Best Practices for Cloud Ops Success

I’ve been spending a fair amount of time recently speaking with enterprises about their cloud strategy. As I sit in airport terminals, mindlessly people-watching and purposefully avoiding my inbox (what is this “inbox zero” sorcery of which you speak?), my thoughts gravitate to common themes from those meetings. While practically every enterprise already uses the public cloud, they recognize they can be doing better; I mean, it’s why they took the meeting in the first place. Struggles with technical and cultural transformations are even more prevalent than I expected going in. Cost is a challenge, security is a raging concern, and automation is needed to remove manpower bottlenecks. Let’s throw some thoughts on digital paper on what a successful cloud strategy looks like. I will make every effort to avoid the obvious or cliché, so if I do so here, I beg your indulgence, that the perspective is not only mine but also comes directly from customer interviews. Just looking to share common themes and practical guidance on moving your cloud journey forward. From Gate A24, here goes…

Enable Agility, Don’t Hinder It

“Enable agility, don’t hinder it.” I’ve been hammering this mantra for quite some time now, and for the first time, in one of my meetings, a security leader led the conversation to this mantra before I could even show a slide with those very words on it. It was like some sort of peculiar magic trick, and we all had a good laugh. (Aside: most of our meetings were conversational, with very few PowerPoint slides, and in most cases, none.) If the governance team – or security, or security and compliance, or a rose by any other name – makes cloud usage difficult, then the scrum teams will simply go around them.

And you already know you do not want that. The answer is not more, but better, restrictions.

Pro tip: do not over-rotate on governance. Cloud usage outside of centralized governance is bad. Very bad. Like an existential threat to your business competitive advantage bad (e.g., exposed IP, fines, brand damage, loss of talent/turnover). If you over-rotate, the scrum teams will just go around you and then you won’t know what is out in the cloud. And by the time customer data or IP is inadvertently exposed in an unsecured Elasticsearch service, it really will not matter whose “fault” it is. It was reassuring to hear how receptive everyone was to this theme.

If “enable agility, do not hinder it” is the guiding principle, then the Cloud Center of Excellence (CCOE) will go a long way in effectively supporting the business strategy.
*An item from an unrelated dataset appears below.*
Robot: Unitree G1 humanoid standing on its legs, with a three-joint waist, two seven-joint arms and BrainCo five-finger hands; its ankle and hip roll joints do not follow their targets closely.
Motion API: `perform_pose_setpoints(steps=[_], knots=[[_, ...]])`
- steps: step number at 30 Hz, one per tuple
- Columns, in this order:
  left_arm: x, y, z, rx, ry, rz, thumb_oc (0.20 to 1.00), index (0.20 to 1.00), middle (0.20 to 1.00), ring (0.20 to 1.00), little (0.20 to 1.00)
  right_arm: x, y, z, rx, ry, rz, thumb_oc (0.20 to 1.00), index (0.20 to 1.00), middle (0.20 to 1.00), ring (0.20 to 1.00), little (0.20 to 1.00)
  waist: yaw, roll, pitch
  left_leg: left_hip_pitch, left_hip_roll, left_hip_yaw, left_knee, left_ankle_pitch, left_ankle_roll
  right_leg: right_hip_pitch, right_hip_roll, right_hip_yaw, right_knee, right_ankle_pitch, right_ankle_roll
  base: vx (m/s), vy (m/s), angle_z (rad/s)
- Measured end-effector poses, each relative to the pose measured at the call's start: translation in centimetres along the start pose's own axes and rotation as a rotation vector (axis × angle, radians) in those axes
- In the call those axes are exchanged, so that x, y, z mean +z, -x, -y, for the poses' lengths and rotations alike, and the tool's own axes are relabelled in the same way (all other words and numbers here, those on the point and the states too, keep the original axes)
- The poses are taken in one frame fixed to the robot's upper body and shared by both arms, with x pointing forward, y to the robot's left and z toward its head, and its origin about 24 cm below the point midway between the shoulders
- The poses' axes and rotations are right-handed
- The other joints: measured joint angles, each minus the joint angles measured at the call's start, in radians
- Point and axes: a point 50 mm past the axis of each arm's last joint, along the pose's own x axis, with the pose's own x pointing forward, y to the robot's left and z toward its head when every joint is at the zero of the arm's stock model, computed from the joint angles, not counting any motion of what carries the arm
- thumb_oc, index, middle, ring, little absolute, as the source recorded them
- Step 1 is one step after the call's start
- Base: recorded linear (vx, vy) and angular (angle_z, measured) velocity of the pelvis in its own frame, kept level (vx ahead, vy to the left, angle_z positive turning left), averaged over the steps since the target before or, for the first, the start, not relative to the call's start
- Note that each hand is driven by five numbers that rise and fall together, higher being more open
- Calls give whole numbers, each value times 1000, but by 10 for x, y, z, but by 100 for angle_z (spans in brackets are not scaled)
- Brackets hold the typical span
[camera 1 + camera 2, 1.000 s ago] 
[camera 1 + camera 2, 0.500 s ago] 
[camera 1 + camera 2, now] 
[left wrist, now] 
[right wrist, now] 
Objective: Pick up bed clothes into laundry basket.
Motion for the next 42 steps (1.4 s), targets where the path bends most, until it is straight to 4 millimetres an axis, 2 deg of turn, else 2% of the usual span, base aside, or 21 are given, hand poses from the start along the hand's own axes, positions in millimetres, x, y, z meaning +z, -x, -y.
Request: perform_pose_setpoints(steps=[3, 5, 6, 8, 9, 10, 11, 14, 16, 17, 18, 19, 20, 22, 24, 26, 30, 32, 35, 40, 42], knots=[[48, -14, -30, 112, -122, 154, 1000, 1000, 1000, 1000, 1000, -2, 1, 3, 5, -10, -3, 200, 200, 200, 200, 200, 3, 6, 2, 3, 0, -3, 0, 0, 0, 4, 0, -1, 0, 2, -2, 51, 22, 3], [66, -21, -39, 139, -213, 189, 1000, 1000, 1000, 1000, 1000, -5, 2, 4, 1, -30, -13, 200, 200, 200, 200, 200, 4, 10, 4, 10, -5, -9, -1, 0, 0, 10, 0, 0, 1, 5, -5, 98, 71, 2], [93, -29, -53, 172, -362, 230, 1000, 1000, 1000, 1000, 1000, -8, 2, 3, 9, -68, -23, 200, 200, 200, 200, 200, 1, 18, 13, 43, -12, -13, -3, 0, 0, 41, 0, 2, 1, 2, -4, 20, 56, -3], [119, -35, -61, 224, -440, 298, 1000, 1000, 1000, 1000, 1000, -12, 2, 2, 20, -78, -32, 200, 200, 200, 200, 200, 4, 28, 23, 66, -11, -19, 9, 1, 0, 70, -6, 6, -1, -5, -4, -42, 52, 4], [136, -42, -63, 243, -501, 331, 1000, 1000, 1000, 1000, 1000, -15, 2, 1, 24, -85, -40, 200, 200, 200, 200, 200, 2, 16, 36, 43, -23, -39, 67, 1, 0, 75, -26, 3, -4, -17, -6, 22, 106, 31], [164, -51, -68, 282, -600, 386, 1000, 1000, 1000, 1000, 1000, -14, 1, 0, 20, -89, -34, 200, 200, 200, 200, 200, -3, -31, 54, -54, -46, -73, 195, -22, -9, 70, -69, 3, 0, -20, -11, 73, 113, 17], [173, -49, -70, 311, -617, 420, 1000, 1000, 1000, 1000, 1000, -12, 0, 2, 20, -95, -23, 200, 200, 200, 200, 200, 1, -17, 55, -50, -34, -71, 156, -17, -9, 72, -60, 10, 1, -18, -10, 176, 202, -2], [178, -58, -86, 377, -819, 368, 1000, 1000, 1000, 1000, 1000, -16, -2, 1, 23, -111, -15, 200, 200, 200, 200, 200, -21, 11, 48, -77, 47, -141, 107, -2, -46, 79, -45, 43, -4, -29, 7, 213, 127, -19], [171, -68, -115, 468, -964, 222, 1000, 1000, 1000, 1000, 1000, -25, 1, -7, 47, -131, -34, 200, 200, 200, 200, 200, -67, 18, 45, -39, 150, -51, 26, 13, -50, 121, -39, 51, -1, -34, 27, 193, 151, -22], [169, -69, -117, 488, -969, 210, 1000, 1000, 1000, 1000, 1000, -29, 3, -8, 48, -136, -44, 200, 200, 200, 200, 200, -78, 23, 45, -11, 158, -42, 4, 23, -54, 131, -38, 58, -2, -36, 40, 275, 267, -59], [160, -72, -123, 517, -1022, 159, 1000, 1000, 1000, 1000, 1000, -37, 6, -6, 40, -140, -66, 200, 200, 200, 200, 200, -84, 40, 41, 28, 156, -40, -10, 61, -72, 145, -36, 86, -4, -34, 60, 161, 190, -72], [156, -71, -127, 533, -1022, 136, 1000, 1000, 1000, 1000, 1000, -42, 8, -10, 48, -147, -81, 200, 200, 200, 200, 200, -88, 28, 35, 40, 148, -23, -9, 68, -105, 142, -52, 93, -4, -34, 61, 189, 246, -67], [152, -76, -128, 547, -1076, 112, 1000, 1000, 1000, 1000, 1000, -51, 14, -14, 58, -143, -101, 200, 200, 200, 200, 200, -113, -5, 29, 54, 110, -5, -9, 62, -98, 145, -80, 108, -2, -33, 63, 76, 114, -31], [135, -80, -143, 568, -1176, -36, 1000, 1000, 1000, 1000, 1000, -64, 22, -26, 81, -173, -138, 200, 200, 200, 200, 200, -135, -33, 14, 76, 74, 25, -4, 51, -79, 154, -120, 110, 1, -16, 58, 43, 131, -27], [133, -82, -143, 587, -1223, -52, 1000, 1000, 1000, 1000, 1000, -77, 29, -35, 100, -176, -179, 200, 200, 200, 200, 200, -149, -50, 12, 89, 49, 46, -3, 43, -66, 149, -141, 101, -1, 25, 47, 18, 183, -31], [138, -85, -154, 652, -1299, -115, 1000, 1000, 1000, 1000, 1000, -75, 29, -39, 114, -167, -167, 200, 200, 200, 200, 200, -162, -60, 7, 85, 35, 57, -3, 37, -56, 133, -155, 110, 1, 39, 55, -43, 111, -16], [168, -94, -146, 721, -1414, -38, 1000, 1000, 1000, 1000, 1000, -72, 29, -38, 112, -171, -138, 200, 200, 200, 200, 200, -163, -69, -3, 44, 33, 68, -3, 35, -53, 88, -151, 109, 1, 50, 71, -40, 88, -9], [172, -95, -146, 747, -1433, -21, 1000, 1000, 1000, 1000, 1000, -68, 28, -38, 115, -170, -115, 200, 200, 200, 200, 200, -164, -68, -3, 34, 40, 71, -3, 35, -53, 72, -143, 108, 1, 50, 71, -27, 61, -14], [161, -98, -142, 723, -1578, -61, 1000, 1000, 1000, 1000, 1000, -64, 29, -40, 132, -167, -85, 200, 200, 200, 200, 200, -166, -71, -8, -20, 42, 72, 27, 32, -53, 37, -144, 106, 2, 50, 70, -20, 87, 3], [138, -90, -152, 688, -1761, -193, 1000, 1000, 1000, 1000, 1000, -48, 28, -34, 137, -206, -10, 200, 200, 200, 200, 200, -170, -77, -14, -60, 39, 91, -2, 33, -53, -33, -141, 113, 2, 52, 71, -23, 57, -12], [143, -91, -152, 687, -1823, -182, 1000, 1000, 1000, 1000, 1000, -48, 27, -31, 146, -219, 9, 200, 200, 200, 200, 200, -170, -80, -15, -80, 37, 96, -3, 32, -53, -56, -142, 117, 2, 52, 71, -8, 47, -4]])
Enable the Scrum Teams to Self-Serve

A few months back, a developer bristled a bit when I wrote that they were responsible for the configuration of their cloud services. He pointed out that the tools forced upon him by the CCOE were numerous and not easy to use. I’m quick to admit when I am wrong. In this case, we were both RIGHT. And I was wrong to not give the weight that ease of use deserves in this cultural transformation. To lead a successful cultural and technical transformation which the public cloud requires, the CCOE needs to deliver fewer complicated, point-specific tools requiring a Ph.D. to use; and the customers – the dev teams – need to be accountable for their own cloud spend and cloud security posture management.

The practical advice I can offer here is to have executive sponsorship from the application services leadership, the CCOE, and the CIO. Executive leadership is helpful in leading cultural change. Plus, if you’ve chosen easy-to-use solutions that help devs do their job, then agreeing to use those solutions should not be a burden.

Cloud services must be appropriately configured if they are to be secure. The speed and scale of change in the enterprise’s cloud footprint is not anything that a centralized security and compliance could, or even should, be responsible for managing. That responsibility rests upon the user themselves. Cloud Operations should not be a traffic cop. Instead, autonomous and self-organizing scrum teams should be able to spin up cloud resources on-demand, provided they have the tools to manage their cloud resources.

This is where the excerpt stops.